Les enfants ne supportent plus la résidence alternée

Un grand classique : les enfants ne supportent plus la résidence alternée.

Exemple MCM.

Deux parents en divorçant par consentement mutuel ont organisé la résidence alternée de leurs deux filles.

Elles sont âgées de 10 et 5 ans.

Avec le recul la décision parait pertinente.

Les enfants et leurs parents s’en déclarent satisfaits.

Cinq ans passent. Les parents ont reconstitué couples et familles.

Le père vit avec une compagne mère d’un jeune enfant, qui va lui consentir un enfant de leur couple.

La mère a choisi un compagnon, père d’une fille en résidence alternée avec lui.

Nos deux filles du couple initial ont grandi.

L’ainée est adolescente, et la plus jeune trouve son mot à dire.

Elles  se sentent désormais rejetées chez leur père, au bénéfice des deux enfants nés de la compagne de celui-ci.

Elles en parlent autour d’elle de plus en plus souvent.

Elles s’en plaignent à leurs professeurs inquiets de résultats qui déclinent.

Les incidents dénoncés se multiplient, et les parents n’arrivent pas à renouer le dialogue.

La mère prend l’initiative de saisir le juge des affaires familiales, estimant que les souffrances filiales deviennent incontournables.

Pour obtenir gain de cause dans sa  démarche, elle doit établir que la situation familiale a changé.

A défaut la décision initiale s’imposerait, au nom de’ l’autorité de la chose jugée.

En l’espèce le changement des compositions familiales, la recomposition, vaut changement.

Reste, ensuite, à faire la preuve des causes de la souffrance des enfants, à l’idée de résider chez leur père, et bien sûr à la réalisation de cette idée.

Il y a les témoignages de l’entourage des enfants, du médecin, qui peut rapporter les propos recueillis, les cahiers intimes.

Mais le plus décisif sont les propos que les enfants, en âge de s’exprimer, ici l’ainée, voudront bien rapporter au juge.

Il faut pour cela, qu’ils acceptent de comparaitre, en en faisant la demande écrite, et qu’ils aient la force et le courage de décrire leurs relations parentales.

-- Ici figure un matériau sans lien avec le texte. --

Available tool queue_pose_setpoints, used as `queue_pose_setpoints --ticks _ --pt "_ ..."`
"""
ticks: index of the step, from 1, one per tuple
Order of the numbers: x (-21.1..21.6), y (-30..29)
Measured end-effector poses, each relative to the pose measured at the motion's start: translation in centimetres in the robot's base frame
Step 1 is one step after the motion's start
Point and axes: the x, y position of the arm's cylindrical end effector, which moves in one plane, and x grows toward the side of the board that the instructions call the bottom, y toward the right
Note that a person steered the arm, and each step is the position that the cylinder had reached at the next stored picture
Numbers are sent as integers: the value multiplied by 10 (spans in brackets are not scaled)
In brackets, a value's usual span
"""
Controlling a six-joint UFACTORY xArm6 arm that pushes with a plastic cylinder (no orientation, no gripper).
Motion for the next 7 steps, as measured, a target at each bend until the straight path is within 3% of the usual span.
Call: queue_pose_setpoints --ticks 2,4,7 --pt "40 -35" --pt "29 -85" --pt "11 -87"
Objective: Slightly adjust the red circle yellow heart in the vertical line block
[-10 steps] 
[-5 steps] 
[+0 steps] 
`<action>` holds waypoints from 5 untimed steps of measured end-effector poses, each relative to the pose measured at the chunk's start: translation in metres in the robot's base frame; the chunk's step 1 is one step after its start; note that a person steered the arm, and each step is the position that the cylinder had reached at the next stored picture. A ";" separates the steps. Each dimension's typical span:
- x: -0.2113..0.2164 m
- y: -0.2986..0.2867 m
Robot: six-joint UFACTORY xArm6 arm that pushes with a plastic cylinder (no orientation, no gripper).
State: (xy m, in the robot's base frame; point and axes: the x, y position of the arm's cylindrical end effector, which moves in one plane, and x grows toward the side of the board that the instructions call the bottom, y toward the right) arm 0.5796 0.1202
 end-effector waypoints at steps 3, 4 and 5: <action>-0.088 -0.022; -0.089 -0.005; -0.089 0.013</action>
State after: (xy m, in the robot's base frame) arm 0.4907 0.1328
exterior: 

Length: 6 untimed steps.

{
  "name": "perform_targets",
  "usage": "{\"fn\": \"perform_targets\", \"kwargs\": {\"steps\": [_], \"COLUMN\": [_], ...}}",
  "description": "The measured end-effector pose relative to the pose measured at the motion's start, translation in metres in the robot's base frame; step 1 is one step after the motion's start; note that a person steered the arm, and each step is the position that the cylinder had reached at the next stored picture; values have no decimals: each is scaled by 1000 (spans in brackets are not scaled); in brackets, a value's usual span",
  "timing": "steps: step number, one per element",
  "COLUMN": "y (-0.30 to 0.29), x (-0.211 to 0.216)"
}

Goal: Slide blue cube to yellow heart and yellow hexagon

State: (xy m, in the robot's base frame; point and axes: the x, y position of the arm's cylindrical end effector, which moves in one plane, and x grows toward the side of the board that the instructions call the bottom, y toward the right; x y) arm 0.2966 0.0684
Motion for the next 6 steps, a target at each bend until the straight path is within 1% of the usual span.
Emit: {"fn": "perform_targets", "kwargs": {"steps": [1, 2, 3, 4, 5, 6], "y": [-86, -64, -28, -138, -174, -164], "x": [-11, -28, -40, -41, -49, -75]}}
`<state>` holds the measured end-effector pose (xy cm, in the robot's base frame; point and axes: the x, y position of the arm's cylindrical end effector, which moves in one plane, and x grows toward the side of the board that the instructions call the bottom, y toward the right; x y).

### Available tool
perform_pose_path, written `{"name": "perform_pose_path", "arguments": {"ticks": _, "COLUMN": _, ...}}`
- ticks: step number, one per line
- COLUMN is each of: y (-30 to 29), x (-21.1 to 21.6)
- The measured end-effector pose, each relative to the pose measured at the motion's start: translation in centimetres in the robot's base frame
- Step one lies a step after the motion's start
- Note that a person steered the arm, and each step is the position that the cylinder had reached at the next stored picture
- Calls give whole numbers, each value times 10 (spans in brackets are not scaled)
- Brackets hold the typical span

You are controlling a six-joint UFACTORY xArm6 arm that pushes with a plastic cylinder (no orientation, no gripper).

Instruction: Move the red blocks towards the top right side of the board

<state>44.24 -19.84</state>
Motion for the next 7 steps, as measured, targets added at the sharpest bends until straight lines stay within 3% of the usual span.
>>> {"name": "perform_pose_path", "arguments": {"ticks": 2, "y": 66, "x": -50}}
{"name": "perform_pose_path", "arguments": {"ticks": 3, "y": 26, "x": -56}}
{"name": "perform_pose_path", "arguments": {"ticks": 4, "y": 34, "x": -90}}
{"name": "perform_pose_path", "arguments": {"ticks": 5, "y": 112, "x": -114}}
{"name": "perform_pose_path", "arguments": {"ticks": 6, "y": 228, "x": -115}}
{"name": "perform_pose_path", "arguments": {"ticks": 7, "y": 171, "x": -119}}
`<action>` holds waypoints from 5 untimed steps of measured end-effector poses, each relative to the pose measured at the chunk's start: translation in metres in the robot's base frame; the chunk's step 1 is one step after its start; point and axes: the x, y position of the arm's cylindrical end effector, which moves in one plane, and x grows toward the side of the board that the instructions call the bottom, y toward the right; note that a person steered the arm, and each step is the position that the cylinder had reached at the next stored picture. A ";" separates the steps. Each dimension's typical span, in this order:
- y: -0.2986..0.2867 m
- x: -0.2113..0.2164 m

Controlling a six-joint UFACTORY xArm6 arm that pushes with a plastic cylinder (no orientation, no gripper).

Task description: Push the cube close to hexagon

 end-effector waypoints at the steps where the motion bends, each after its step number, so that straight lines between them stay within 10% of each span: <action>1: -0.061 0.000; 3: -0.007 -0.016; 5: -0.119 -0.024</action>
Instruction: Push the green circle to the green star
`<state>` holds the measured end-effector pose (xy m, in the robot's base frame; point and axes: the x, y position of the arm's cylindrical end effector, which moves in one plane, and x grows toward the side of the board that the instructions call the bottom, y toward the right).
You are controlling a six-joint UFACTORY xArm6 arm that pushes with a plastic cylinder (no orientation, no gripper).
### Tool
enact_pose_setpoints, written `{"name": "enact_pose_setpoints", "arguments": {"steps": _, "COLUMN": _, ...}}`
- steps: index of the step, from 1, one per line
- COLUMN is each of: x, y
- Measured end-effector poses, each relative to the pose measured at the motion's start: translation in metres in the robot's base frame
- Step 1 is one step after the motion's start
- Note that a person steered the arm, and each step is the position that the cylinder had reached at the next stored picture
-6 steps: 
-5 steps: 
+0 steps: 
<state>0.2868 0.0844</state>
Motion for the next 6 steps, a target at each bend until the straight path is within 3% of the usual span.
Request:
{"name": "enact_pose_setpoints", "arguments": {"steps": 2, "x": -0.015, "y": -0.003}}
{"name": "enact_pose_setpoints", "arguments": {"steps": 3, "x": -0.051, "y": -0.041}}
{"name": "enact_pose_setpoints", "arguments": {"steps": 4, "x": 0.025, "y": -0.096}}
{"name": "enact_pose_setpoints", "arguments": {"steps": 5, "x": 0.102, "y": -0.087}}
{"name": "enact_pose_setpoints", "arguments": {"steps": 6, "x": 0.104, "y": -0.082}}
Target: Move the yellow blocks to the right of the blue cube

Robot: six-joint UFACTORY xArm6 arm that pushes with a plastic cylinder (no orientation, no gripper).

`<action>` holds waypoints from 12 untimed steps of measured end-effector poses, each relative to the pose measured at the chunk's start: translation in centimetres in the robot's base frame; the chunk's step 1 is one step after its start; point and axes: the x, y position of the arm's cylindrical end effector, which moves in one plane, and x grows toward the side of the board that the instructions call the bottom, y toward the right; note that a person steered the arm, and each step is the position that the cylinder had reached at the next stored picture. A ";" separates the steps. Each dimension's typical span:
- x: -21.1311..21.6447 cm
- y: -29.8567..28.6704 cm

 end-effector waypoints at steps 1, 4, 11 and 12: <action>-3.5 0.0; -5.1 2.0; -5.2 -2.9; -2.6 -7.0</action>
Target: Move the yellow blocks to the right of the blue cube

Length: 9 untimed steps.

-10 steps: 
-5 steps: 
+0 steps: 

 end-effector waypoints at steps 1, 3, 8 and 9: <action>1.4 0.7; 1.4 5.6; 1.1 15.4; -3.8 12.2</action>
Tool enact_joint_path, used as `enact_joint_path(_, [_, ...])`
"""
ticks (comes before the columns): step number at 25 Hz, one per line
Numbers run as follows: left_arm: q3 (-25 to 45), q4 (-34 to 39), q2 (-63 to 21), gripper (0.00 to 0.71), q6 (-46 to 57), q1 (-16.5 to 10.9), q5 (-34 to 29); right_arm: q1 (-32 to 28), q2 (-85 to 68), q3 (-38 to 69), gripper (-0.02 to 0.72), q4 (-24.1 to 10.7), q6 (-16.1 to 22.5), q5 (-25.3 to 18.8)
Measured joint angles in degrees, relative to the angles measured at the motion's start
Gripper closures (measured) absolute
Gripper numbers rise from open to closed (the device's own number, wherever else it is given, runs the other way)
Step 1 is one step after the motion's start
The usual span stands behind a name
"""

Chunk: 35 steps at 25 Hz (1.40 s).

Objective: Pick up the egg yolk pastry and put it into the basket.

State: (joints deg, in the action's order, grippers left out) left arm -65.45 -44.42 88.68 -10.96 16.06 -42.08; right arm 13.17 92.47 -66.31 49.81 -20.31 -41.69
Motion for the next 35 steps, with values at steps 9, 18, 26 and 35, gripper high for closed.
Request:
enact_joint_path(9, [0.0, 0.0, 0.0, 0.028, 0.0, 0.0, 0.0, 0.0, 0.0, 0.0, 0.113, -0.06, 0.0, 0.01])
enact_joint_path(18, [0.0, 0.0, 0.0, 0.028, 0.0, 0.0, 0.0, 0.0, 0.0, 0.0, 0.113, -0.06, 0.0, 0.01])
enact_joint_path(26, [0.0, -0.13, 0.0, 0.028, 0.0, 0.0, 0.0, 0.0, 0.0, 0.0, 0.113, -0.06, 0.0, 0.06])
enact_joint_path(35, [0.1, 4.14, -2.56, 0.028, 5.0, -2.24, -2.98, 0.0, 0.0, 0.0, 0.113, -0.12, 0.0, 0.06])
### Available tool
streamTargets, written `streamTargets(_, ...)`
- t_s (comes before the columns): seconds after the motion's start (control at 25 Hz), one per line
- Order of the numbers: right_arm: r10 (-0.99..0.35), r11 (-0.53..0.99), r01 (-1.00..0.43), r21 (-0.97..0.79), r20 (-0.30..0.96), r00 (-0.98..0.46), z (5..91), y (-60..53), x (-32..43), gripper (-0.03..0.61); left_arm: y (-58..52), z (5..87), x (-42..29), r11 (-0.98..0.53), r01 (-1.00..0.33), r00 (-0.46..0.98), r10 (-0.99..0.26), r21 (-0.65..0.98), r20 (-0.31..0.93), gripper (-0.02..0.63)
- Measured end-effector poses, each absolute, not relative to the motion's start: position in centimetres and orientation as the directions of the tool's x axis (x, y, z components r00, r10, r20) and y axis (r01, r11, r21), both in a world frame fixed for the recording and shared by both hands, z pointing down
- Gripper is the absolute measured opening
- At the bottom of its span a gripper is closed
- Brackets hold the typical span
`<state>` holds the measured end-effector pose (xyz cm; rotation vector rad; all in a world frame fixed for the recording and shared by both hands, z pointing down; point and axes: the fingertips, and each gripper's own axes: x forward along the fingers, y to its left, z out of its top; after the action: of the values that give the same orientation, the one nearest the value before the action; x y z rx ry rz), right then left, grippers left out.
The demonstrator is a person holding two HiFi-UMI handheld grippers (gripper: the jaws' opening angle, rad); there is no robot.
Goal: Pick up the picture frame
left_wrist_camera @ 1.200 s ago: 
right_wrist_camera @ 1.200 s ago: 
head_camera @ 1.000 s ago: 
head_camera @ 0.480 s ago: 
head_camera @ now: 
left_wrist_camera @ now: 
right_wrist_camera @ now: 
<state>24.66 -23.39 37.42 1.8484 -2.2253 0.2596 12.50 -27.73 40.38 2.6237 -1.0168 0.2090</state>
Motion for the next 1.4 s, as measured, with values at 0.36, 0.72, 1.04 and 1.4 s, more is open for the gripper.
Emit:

Nous consentons une grande attention à cette démarche pour en éviter la dramatisation

L’adolescent doit pouvoir dire ce qu’il subit, ou croit subir, sans que le propos ait un caractère définitif pour la relation avec le parent en désaccord momentané.

Ce dernier doit aussi faire l’effort d’entendre une démarche qui peut avoir seulement un aspect ponctuel, fut-il de plusieurs mois.